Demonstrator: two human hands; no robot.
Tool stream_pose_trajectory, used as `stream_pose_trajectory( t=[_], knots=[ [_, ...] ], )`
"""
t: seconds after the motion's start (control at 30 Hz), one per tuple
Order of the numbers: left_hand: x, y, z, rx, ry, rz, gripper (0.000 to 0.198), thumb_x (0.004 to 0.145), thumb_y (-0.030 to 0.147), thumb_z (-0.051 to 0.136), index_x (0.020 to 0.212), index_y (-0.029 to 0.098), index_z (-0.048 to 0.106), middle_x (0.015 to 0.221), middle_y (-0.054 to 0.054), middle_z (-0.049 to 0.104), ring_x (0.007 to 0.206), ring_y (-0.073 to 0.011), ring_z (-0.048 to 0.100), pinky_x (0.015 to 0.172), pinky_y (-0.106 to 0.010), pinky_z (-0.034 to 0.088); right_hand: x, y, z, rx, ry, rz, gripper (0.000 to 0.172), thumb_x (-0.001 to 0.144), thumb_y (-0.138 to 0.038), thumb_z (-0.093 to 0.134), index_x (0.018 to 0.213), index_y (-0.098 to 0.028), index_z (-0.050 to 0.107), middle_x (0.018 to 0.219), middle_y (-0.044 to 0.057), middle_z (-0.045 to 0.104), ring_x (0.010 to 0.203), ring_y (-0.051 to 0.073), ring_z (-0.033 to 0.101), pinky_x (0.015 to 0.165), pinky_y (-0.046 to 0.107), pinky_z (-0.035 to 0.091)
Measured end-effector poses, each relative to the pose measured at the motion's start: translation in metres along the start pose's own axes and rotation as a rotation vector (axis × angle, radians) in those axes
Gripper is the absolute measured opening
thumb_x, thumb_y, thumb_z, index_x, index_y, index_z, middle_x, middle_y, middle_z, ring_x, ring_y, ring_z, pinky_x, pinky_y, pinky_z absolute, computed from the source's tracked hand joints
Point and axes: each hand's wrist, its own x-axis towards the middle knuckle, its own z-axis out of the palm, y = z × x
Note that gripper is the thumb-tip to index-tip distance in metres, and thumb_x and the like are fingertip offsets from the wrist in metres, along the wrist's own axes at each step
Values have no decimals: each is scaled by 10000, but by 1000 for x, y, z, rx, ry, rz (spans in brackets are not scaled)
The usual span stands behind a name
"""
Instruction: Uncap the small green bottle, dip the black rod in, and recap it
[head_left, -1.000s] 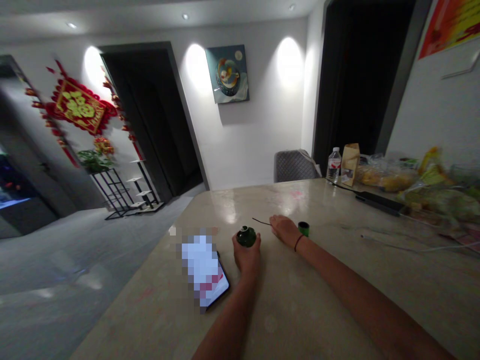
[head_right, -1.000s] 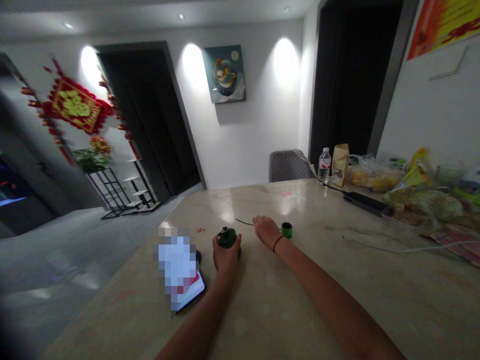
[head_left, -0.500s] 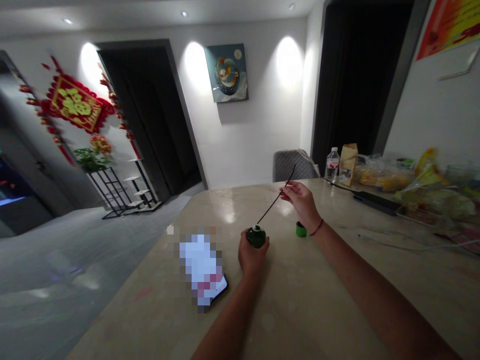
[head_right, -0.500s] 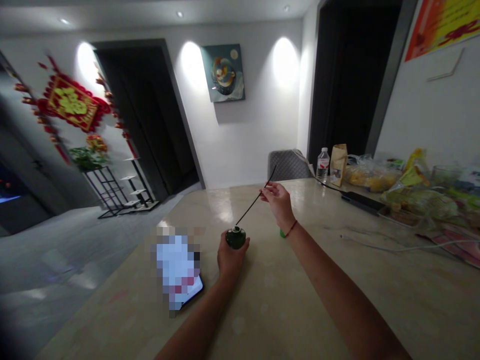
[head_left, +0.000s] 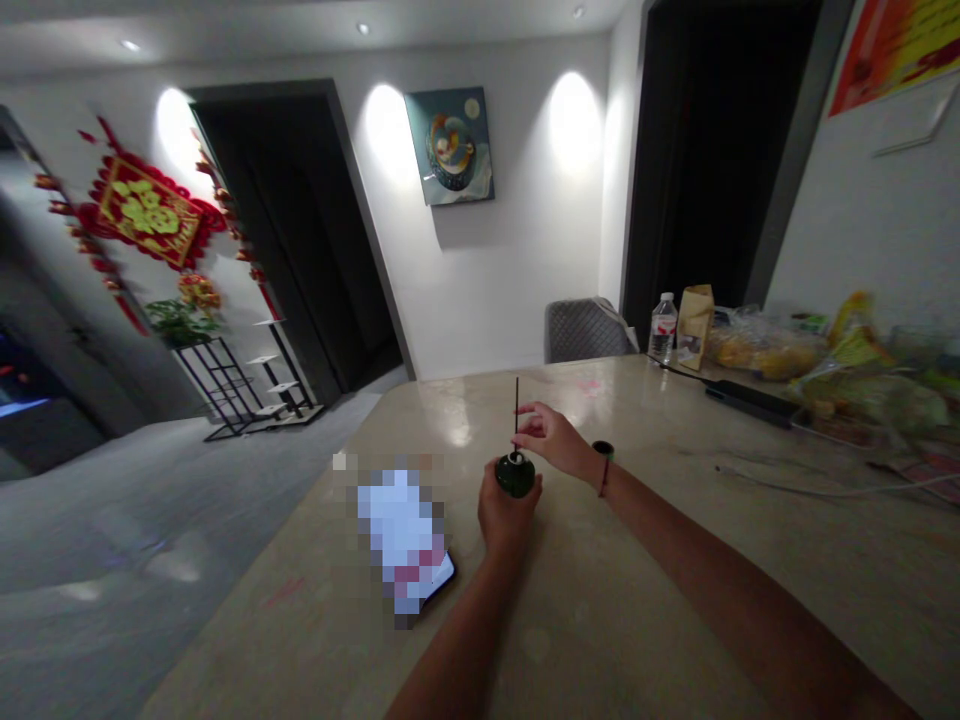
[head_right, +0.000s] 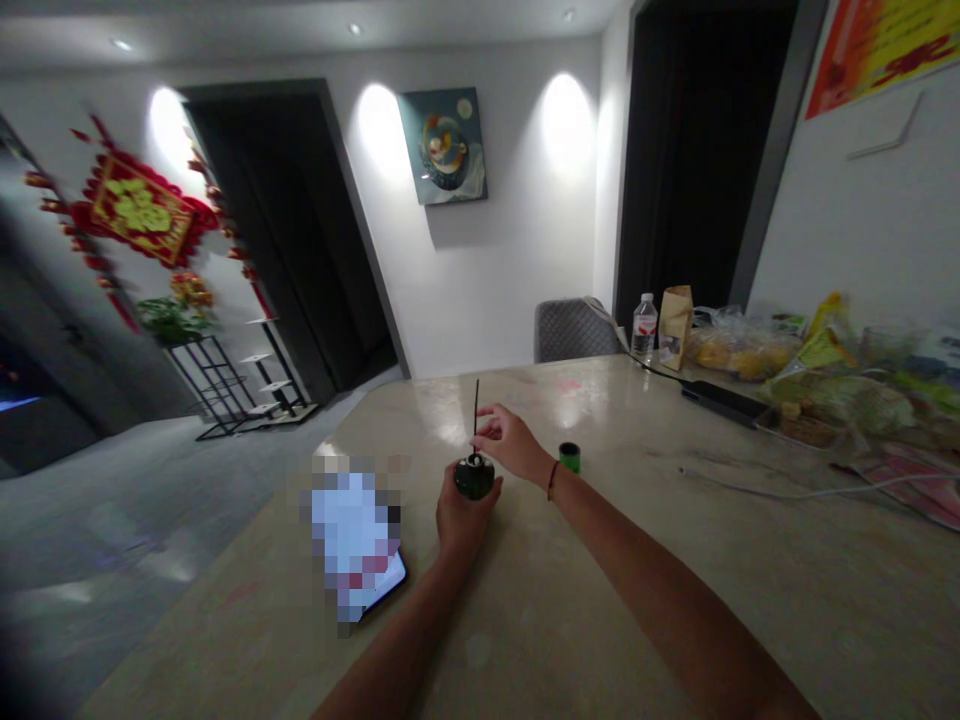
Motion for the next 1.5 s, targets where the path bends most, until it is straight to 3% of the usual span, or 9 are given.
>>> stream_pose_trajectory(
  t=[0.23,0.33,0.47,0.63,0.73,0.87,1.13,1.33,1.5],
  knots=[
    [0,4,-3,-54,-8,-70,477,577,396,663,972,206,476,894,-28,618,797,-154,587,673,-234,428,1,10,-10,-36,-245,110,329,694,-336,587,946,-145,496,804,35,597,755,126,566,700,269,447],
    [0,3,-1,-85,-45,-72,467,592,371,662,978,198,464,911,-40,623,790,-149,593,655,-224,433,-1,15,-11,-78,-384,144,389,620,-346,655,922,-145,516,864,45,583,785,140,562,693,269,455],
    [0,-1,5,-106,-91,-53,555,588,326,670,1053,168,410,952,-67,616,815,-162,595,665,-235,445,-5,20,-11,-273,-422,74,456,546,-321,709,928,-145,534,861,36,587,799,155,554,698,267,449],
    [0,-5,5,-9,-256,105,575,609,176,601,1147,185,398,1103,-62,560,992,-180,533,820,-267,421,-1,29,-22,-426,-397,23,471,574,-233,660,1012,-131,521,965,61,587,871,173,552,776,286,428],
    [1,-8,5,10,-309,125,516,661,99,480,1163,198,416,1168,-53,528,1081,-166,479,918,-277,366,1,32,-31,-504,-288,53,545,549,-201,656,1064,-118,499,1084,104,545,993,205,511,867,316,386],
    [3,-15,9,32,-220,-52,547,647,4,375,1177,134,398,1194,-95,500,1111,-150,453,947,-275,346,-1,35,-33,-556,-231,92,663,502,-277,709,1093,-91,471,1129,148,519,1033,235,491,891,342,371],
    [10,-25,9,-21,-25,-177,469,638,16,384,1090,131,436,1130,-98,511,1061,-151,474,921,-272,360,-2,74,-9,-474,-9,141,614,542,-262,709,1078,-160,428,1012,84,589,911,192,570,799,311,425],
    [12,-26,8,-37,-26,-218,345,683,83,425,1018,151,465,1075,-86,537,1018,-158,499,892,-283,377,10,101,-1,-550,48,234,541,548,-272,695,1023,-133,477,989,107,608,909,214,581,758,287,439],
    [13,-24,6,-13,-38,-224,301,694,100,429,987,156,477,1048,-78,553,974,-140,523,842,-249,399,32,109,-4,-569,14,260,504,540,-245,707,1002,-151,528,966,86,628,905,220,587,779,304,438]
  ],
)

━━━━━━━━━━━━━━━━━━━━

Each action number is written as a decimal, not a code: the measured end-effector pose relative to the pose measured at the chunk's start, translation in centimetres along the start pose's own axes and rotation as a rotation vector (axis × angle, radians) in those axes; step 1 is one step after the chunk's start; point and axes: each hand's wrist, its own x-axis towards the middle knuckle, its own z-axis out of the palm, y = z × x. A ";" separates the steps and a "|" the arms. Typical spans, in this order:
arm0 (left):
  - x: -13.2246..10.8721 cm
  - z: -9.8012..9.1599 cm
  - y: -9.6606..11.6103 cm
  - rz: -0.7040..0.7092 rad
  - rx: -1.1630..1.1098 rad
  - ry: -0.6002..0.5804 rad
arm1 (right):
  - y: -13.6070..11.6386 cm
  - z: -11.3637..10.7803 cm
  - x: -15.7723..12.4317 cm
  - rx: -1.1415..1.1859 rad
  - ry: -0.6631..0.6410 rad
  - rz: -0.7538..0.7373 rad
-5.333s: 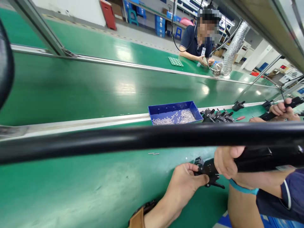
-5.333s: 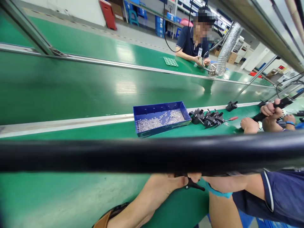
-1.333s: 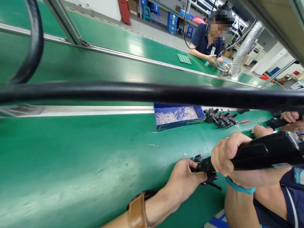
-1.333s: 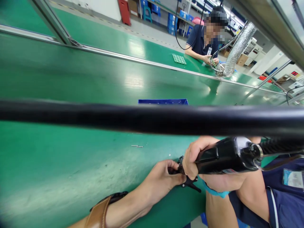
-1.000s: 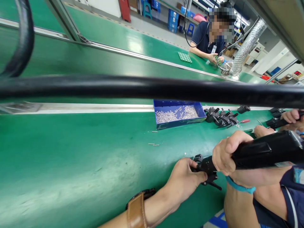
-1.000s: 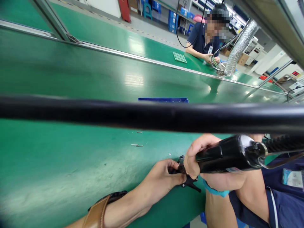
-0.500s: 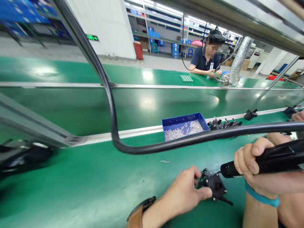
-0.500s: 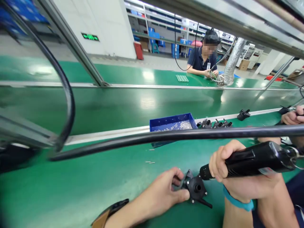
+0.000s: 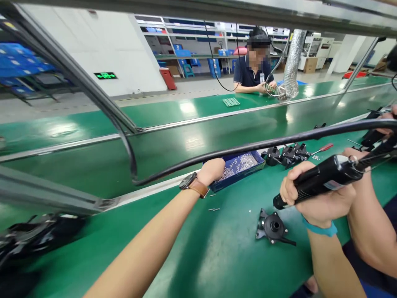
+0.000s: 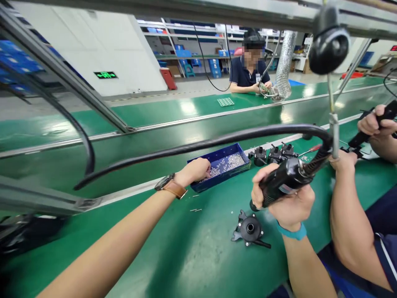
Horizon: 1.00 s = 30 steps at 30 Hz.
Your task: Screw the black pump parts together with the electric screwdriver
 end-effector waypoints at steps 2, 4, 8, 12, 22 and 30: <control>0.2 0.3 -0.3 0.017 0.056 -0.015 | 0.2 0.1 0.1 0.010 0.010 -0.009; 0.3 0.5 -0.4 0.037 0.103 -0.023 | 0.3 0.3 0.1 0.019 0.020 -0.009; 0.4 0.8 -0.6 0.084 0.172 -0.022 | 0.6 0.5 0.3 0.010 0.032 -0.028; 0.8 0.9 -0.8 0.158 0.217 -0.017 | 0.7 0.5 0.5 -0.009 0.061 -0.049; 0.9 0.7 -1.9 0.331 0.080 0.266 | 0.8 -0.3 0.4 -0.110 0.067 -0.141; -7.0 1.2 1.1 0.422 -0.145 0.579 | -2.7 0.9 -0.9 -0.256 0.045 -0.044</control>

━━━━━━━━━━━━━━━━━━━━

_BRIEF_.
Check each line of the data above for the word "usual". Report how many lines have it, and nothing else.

_OUTPUT_.
2